In the past, Bang Khun Thian had a wide area extending to the Bangkok Bay (upper Gulf of Thailand) in the present Bang Khun Thian area. But from the new zoning of Bangkok Metropolitan Administration (BMA) in the year 1989, Chom Thong area has become a full district and Bang Khun Thian became part of this newly established district.

Wat Sai floating market used to be in the area of Wat Sai rim Klong Dan or Khlong Sanam Chai used to be a very popular and famous floating market in the 1960s, when it was promoted as a tourist destination by Field Marshal Sarit Thanarat government, but has now closed completely.

Geography
Bang Khun Thian is regarded as the northwest part of the district, with a total area of 5.789 km2 (2.235 mi2). 
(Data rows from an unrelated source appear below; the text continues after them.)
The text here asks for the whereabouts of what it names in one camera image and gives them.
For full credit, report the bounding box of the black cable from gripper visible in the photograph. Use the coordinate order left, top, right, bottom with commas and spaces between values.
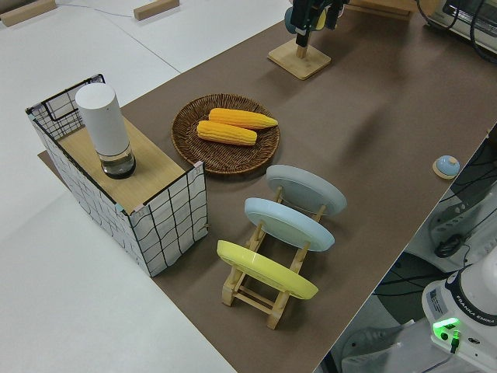
414, 0, 465, 31

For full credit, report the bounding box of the wooden mug tree stand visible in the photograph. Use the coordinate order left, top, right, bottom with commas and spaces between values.
266, 33, 332, 82

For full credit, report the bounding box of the brown table mat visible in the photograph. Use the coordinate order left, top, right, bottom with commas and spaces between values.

The area is bounded by other sub-districts (from north clockwise): Bang Wa in Phasi Charoen District, Bang Kho in its district (Khlong Bang Prathun, Khlong Ta Cham, Khlong Rang Bua, Khlong Suan Luang Tai, Khlong Bang Wa are the borderlines), Chom Thong in its district (Khlong Sanam Chai is a borderline), Chom Thong in its district, Samae Dam in Bang Khun Thian District (Khlong Sanam Chai and Khlong Wat Sing are the borderlines), Khlong Bang Phran in Bang Bon District, Bang Wa in Phasi Charoen District (Khlong Wat Sing and Khlong Bang Ranae are the borderlines).

Population
In 2018 it had a population of 36,479 people.

Transportation
Wutthakat and Ekkachai Roads is a main street of the sub-district.

Bang Khun Thian can also be reached by train via the Maeklong Railway that passes through the area.

While the canals that cross through the area can still serve as a thoroughfare as in the past.